Michael Dirda at The Washington Post:
In the acknowledgments to her translation of this small masterpiece, Stacey Knecht writes, “Apparently, it is possible to fall in love with a writer you’ve never met.” Bohumil Hrabal (1914-1997) may not be a name familiar to many Americans, but that’s our loss. Milan Kundera — author of “The Unbearable Lightness of Being” and much else — considered Hrabal his country’s greatest writer. Years ago, when a group of European literary folk visited The Washington Post, I had coffee with Ivan Klima and asked that distinguished author what Czech novel he would recommend I read.
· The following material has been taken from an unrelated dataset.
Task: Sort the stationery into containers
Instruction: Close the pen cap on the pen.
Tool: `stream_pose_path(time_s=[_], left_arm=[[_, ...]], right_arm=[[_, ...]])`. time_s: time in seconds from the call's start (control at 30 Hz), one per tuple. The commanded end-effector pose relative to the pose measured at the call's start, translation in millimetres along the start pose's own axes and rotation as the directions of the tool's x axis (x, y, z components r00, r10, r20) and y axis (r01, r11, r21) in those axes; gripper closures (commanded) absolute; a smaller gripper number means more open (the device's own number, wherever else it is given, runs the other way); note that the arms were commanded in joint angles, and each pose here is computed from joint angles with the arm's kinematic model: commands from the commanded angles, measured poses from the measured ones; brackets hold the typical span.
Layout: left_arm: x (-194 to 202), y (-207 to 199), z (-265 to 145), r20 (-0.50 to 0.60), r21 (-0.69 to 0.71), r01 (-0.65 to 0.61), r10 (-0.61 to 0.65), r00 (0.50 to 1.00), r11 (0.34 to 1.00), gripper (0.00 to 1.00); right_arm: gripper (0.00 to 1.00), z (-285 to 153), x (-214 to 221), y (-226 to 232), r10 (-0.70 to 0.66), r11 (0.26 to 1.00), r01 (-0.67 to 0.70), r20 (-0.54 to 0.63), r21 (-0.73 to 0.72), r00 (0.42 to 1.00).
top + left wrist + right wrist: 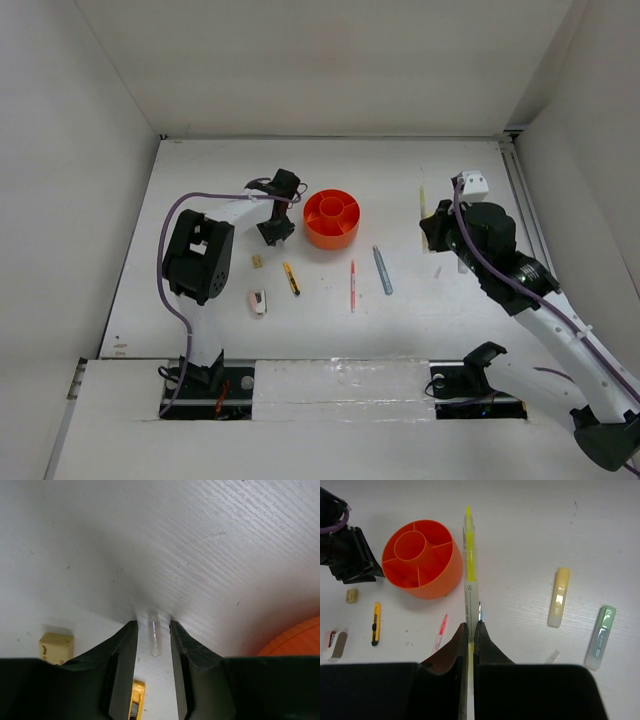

The answer was instantaneous: Bohumil Hrabal’s “I Served the King of England,” which chronicles the fortunes of a young waiter before, during and after World War II. Cinema buffs may recall that it was filmed in 2006 by Jiri Menzel, who also directed several other movies derived from Hrabal’s fiction, including “Closely Watched Trains,” which won the 1968 Oscar for best foreign film.
One of its author’s last completed novels, “Harlequin’s Millions” may look initially off-putting because Hrabal — like the Austrian Thomas Bernhard and the Portuguese José Saramago — doesn’t break up his chapters into paragraphs. He also likes run-on sentences, the better to reflect a narrator’s stream of consciousness.
more here.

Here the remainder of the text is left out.